6) Per i pedoni, invece, come è la situazione di sicurezza?
Nell’ultimo anno nel nostro Paese sono morti 589 pedoni. Una media di oltre 11 pedoni a settimana. Il numero complessivo è fortunatamente in calo, anche perché in molte città sono state adottate misure specifiche. A Roma, ad esempio, il numero dei pedoni morti è sceso da 65 del 2009 a 44 del 2011. questo anche grazie ad iniziative come il ripristino di oltre 500 attraversamenti pedonali a rischio finanziata con un protocollo di intesa fra noi e il Campidoglio. L’opera infrastrutturale, unita ad una strategia di comunicazione studiata ad hoc, ha fatto sì che aumentasse la sensibilità e l’attenzione degli automobilisti verso i pedoni.
7) La situazione italiana come risulta se paragonata a quella di altri paesi europei?

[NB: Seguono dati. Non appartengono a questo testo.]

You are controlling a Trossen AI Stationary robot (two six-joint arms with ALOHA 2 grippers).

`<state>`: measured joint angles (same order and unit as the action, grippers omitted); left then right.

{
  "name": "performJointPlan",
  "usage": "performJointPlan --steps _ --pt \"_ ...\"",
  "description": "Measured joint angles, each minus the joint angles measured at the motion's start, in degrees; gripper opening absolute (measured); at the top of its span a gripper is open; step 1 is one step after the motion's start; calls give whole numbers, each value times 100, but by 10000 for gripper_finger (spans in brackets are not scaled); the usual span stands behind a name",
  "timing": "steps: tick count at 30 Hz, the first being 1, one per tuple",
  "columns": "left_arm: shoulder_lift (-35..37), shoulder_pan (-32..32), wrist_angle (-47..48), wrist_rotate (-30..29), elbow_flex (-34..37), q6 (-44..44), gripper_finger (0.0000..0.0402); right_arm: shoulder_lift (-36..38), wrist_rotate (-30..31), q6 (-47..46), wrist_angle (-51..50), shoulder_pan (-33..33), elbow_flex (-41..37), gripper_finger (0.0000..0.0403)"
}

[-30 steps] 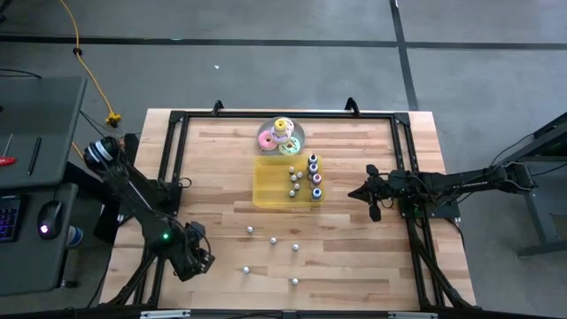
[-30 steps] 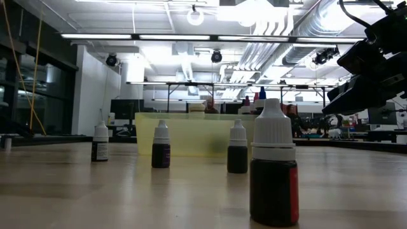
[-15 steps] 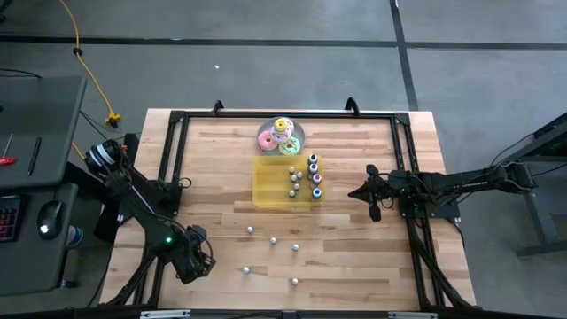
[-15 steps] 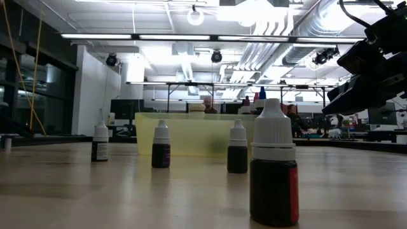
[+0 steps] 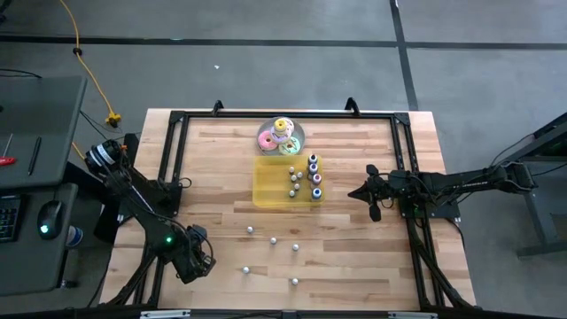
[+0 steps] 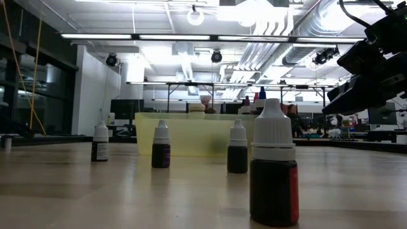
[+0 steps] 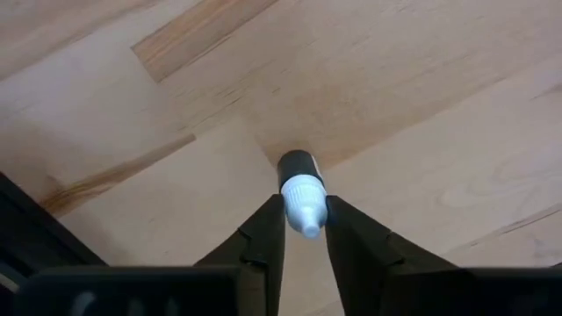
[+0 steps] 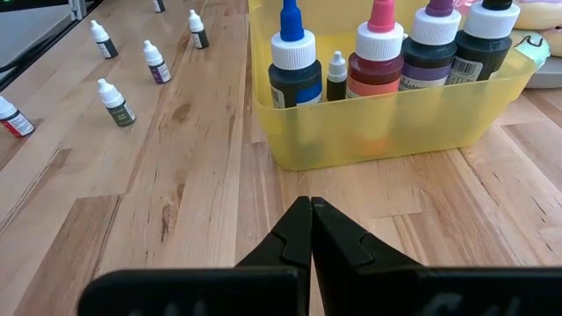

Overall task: Pick & Place food coloring
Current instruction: Put the bottom left small black food coloring bottle into the yellow container

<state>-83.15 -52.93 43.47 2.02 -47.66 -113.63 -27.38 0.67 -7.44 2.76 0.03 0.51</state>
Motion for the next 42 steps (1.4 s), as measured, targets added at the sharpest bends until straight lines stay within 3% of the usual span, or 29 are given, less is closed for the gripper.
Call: performJointPlan --steps 7,26,35,42 --pt "0 0 -3 15 -5 114 54 0 0 0 0 2 0 0" --pt "1 7 -23 14 -44 215 51 1 0 0 0 0 0 0" --pt "0 131 1433 -315 -1410 855 50 2 0 0 2 2 0 0" --pt "7 160 2341 -759 -2527 1892 50 0 0 0 2 2 0 0"
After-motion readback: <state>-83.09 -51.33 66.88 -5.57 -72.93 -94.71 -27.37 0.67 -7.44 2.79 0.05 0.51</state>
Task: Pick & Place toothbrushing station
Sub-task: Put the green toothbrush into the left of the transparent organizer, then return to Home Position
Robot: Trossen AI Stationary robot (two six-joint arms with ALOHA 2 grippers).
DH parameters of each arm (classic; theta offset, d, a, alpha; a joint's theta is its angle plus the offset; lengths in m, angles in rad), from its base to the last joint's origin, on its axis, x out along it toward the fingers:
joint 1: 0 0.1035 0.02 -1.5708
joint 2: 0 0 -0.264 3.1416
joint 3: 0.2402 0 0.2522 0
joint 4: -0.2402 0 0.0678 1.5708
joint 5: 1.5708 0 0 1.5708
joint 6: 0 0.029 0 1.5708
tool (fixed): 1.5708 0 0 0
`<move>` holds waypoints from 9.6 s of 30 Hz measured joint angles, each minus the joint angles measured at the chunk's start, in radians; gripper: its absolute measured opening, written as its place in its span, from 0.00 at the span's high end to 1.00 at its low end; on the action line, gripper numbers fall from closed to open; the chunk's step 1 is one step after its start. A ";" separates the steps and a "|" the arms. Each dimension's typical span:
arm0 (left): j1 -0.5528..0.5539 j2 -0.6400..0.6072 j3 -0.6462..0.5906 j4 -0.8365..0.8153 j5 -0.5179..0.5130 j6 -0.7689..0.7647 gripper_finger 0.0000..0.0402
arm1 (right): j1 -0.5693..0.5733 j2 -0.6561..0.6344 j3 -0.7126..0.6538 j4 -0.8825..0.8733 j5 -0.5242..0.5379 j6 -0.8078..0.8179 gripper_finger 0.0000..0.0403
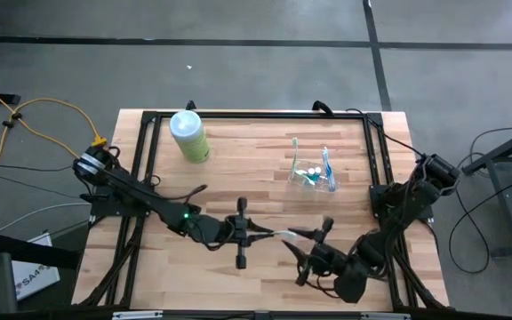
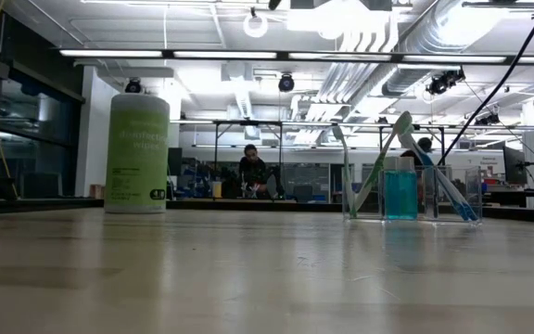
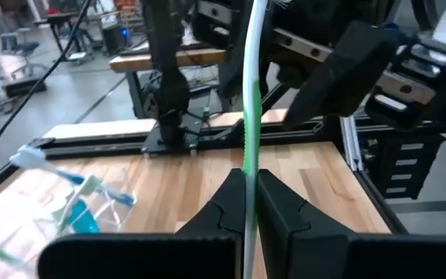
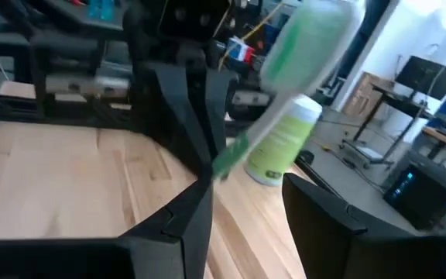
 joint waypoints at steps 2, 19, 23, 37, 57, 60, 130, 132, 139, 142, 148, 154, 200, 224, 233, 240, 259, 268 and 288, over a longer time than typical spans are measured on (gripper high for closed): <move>0.000 0.012 0.000 0.026 0.014 0.018 0.99 | -0.007 0.000 0.000 0.062 -0.017 -0.061 0.63; -0.036 0.014 0.000 0.082 0.044 0.108 0.99 | -0.046 0.000 0.000 0.257 -0.207 -0.218 0.69; -0.036 0.014 0.000 0.088 0.061 0.110 0.99 | -0.055 0.000 0.000 0.264 -0.250 -0.234 0.76; -0.036 0.014 0.000 0.082 0.057 0.194 0.82 | -0.054 0.000 0.000 0.243 -0.269 -0.249 0.96; -0.108 0.014 0.000 0.045 -0.145 0.225 0.56 | -0.105 -0.017 0.000 -0.144 -0.024 0.052 0.96; -0.112 0.014 0.000 0.044 -0.148 0.174 0.56 | -0.173 -0.056 0.001 -0.261 -0.075 0.156 0.96; -0.166 0.014 0.000 0.018 -0.185 0.126 0.56 | -0.767 -0.132 -0.392 -0.189 -0.463 0.598 0.87; -0.166 0.014 0.000 0.018 -0.185 0.126 0.56 | -0.767 -0.132 -0.392 -0.190 -0.464 0.598 0.85; -0.166 0.014 0.000 0.018 -0.185 0.126 0.56 | -0.767 -0.132 -0.392 -0.179 -0.461 0.580 0.76; -0.166 0.014 0.000 0.017 -0.185 0.126 0.56 | -0.767 -0.132 -0.392 -0.179 -0.465 0.574 0.73; -0.166 0.014 0.000 0.013 -0.185 0.126 0.56 | -0.760 -0.141 -0.391 -0.169 -0.466 0.549 0.66; -0.166 0.014 0.000 0.012 -0.185 0.125 0.56 | -0.741 -0.172 -0.389 -0.159 -0.463 0.528 0.63; -0.167 0.013 0.000 -0.087 -0.184 0.011 0.56 | -0.306 -0.462 -0.389 0.139 -1.113 0.407 0.65; -0.360 -0.075 -0.002 -0.120 -0.680 0.132 0.56 | -0.302 -0.781 -0.391 0.044 -1.324 0.152 0.65; -0.314 -0.224 -0.026 -0.513 -0.381 -0.140 0.56 | -0.328 -1.010 -0.391 -0.110 -1.293 0.132 0.65; -0.280 -0.289 -0.129 -0.510 -0.380 -0.188 0.56 | -0.329 -1.211 -0.452 -0.175 -1.249 0.131 0.65; -0.254 -0.385 -0.408 -0.247 -0.407 -0.239 0.56 | -0.329 -1.643 -0.836 -0.048 -1.262 0.217 0.65; -0.237 -0.385 -0.453 -0.220 -0.409 -0.251 0.56 | -0.329 -1.643 -0.937 0.042 -1.241 0.224 0.65; -0.238 -0.385 -0.453 -0.162 -0.345 -0.204 0.56 | -0.330 -1.643 -1.150 0.222 -1.243 0.134 0.65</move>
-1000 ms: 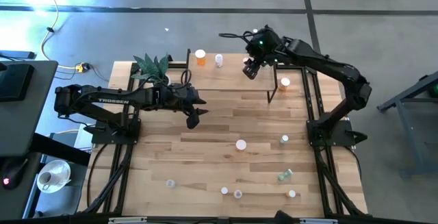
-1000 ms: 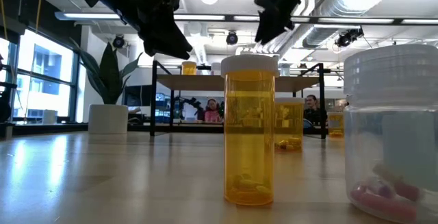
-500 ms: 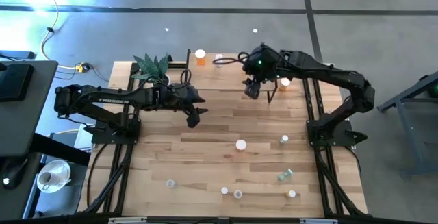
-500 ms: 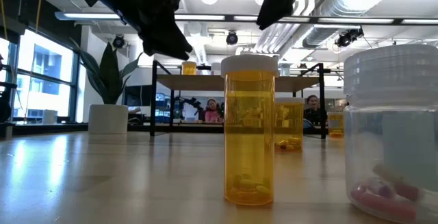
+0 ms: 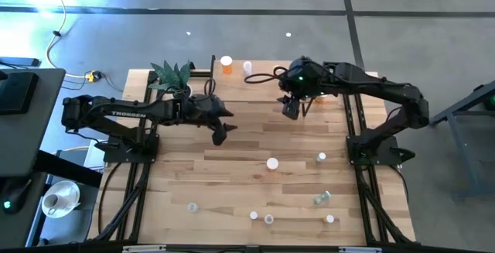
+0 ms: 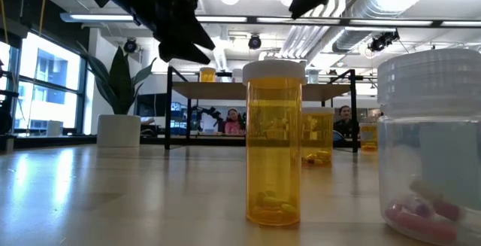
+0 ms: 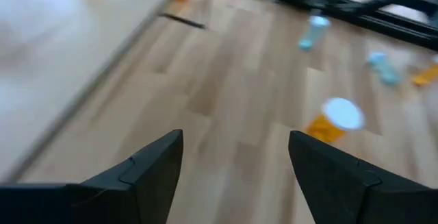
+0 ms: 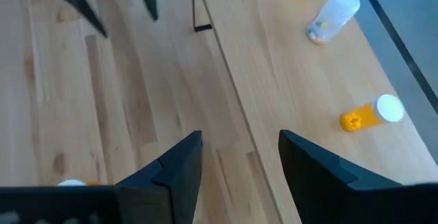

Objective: Pick and place medicine bottles onto shelf by color
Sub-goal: Put the bottom large orange pill bottle aligned with the other large orange pill bottle on the shelf

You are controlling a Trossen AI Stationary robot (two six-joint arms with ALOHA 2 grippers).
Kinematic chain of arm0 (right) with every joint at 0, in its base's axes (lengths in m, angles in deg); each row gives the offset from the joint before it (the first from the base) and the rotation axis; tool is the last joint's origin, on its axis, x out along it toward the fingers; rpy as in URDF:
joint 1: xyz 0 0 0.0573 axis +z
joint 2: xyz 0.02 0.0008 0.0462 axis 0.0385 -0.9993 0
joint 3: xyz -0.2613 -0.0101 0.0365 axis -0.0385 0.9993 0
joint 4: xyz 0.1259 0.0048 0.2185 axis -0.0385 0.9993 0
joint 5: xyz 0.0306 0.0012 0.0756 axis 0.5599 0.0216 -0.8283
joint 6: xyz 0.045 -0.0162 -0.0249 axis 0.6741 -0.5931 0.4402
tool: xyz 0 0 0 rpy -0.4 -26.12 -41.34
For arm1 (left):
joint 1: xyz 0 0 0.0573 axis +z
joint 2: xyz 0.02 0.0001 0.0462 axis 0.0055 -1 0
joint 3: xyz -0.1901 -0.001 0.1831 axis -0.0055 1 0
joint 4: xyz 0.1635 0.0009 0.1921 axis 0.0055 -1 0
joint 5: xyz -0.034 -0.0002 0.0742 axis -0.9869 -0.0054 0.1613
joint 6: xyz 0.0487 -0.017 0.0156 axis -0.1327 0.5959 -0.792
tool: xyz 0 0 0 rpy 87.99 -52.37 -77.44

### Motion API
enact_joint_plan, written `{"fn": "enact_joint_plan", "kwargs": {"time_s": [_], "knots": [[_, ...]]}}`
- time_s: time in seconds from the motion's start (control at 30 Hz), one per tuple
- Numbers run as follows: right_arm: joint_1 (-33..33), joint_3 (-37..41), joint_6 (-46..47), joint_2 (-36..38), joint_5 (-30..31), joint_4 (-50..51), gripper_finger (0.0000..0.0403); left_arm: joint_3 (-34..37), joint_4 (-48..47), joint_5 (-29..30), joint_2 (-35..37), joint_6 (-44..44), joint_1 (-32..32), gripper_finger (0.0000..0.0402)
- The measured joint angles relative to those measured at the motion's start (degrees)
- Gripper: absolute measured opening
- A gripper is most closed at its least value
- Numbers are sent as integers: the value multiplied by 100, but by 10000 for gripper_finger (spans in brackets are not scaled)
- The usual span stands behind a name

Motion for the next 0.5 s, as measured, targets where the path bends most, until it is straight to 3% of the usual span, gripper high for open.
{"fn": "enact_joint_plan", "kwargs": {"time_s": [0.2,0.37,0.5], "knots": [[213,0,161,317,61,63,184,0,382,66,-244,-196,-561,255],[509,26,403,397,611,297,184,0,1010,197,-665,-283,-987,255],[699,710,476,523,813,-133,184,0,1643,197,-1090,-352,-1241,254]]}}
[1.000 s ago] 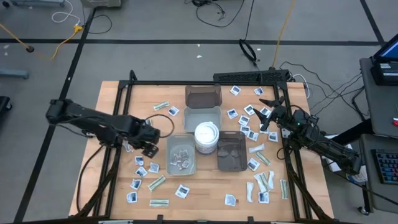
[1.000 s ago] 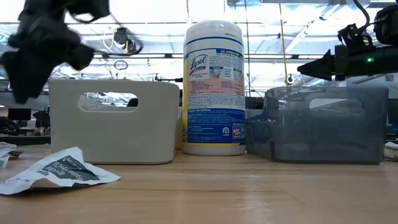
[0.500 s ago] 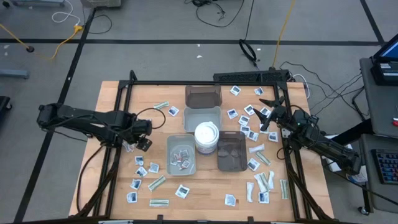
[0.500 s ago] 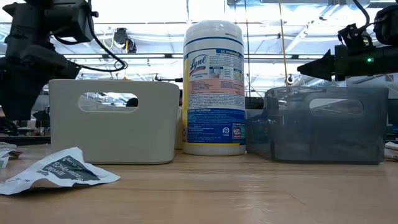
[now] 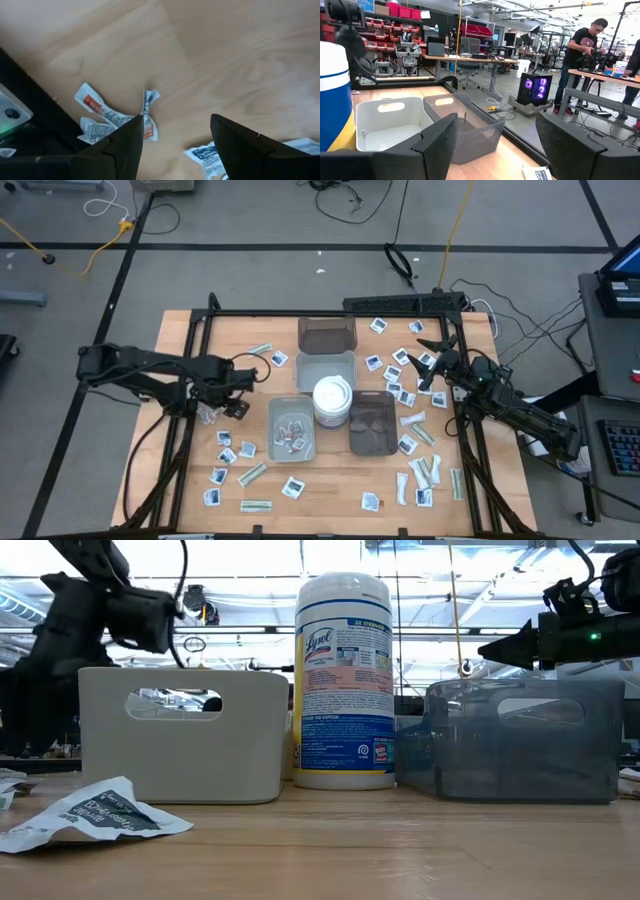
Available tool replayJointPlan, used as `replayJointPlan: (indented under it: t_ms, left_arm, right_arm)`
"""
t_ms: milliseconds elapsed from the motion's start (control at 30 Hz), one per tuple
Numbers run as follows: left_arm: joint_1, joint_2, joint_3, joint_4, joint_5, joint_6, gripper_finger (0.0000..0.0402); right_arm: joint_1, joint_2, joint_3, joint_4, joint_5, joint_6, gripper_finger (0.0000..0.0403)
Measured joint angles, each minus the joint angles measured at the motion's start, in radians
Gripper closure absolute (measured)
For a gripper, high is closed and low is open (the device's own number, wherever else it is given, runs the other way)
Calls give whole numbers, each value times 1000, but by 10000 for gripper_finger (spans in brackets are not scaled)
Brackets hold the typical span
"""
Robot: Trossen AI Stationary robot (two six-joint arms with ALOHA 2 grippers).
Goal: Pick & Place First Aid Supplies
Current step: Put the ointment pack into the bottom gray bin
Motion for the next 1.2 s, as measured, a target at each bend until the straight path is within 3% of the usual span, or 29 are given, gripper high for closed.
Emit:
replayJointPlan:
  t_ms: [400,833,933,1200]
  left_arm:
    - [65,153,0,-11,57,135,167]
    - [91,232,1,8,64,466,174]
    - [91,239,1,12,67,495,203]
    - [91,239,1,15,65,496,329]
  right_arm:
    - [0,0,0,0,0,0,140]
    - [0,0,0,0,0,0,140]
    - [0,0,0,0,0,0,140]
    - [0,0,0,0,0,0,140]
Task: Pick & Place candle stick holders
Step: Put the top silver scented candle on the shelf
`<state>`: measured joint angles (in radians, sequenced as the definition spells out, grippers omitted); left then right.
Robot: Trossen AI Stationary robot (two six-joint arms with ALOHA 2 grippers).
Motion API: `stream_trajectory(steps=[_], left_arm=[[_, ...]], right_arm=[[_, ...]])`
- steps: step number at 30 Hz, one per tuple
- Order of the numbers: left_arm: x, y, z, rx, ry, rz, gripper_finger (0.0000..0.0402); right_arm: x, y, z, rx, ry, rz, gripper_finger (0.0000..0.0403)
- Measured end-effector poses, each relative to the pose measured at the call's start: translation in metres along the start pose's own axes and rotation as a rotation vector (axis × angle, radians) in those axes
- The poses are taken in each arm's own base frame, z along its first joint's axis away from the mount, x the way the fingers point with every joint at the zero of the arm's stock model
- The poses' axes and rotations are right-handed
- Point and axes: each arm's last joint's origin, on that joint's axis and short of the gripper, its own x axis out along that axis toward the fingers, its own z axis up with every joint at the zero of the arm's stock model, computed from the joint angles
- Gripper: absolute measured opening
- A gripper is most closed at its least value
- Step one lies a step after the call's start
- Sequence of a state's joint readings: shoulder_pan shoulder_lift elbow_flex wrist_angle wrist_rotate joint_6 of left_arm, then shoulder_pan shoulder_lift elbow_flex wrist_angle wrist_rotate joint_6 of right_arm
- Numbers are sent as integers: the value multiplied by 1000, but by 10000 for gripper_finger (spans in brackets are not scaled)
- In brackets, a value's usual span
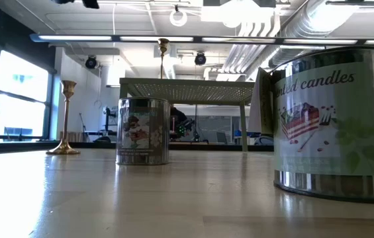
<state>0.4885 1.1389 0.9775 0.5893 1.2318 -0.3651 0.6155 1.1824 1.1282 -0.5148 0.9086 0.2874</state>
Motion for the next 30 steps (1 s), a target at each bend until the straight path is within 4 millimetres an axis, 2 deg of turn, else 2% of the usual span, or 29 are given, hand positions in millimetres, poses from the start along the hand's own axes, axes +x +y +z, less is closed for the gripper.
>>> stream_trajectory(steps=[7, 13, 20, 30], left_arm=[[-7, -10, -10, -44, 75, 243, 257], [-17, -31, -12, -83, 169, 402, 257], [-25, -54, -9, -83, 213, 424, 257], [-30, -64, -19, -138, 309, 465, 257]], right_arm=[[0, 0, 0, 4, -7, -15, 204], [0, -2, 1, 12, -23, -69, 204], [0, -3, 1, 54, -37, -110, 204], [4, -6, 2, 90, -43, -139, 204]])
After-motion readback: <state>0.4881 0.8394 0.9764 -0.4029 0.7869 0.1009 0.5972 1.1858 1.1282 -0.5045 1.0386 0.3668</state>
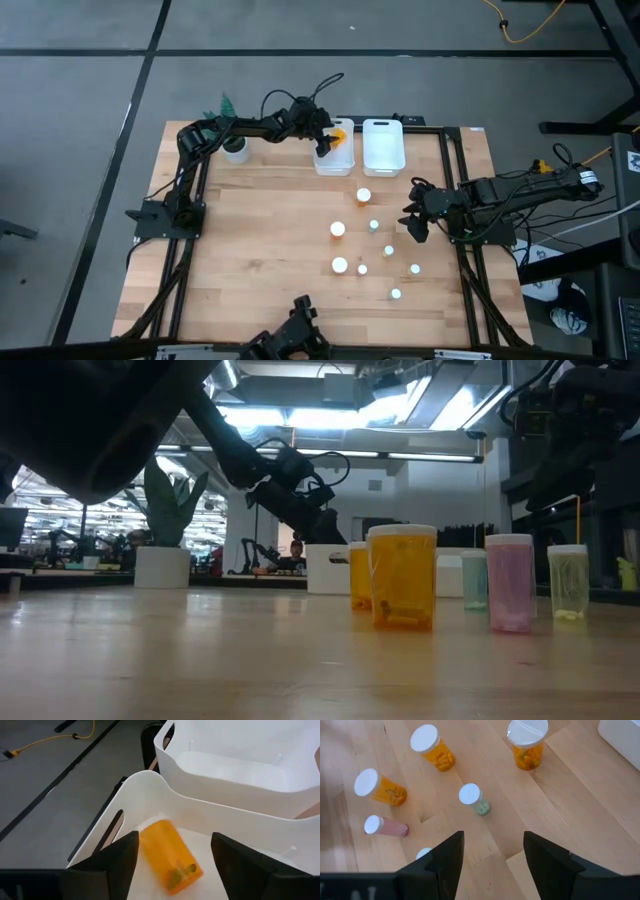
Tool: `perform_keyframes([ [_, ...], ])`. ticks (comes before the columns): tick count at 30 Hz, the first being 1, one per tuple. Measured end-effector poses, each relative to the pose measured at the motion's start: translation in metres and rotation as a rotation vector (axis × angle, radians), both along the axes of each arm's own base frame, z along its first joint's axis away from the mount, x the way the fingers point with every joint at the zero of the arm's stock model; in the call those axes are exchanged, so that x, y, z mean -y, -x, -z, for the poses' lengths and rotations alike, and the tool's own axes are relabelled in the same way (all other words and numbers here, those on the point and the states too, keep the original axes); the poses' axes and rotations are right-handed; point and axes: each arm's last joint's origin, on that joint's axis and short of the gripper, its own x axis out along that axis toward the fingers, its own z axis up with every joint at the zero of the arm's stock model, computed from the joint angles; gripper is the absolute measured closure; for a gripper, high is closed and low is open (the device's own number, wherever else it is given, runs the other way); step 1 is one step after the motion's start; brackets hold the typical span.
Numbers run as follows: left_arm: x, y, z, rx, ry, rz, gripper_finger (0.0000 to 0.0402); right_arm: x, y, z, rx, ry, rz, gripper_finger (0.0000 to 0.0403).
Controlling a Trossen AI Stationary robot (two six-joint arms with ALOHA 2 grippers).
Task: Pick and place medicine bottles into bin by pill shape (circle, oval)
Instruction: Put the big orange capsule bottle into the left white bin, then put the big orange capsule bottle into the right white bin
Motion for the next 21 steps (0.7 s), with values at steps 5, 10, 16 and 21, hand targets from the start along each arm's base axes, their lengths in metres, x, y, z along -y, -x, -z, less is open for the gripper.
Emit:
perform_keyframes([
  [5,0.003,-0.002,0.0,0.0,-0.001,0.008,0.0159,0.0,0.0,0.0,0.0,0.0,0.0,0.0196],
  [10,0.006,-0.004,0.0,-0.004,-0.006,0.005,0.0159,0.0,0.0,0.0,0.0,0.0,0.0,0.0196],
  [16,0.018,-0.01,-0.01,-0.076,-0.012,-0.098,0.0159,0.0,0.0,0.0,0.0,-0.001,0.0,0.0196],
  [21,0.029,-0.025,-0.048,-0.261,-0.028,-0.175,0.016,0.0,0.0,0.0,-0.001,0.0,0.0,0.0196],
])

Sia per numero di ciclisti morti, sia per numero di pedoni morti, l’Italia è al terzo posto in Europa. Nel primo caso è preceduta da Germania e Polonia, nel secondo da Polonia e Romania. I motivi sono molteplici, legati ad aspetti culturali e allo stato delle infrastrutture. In Italia è necessaria una rivoluzione culturale basata sul rispetto delle regole della strada per riuscire ad avere risultati efficaci. Porre al centro dell’attenzione chi sulla strada è più vulnerabile, consentirebbe all’Italia non solo si salvare vite, ma di fare un salto di civiltà.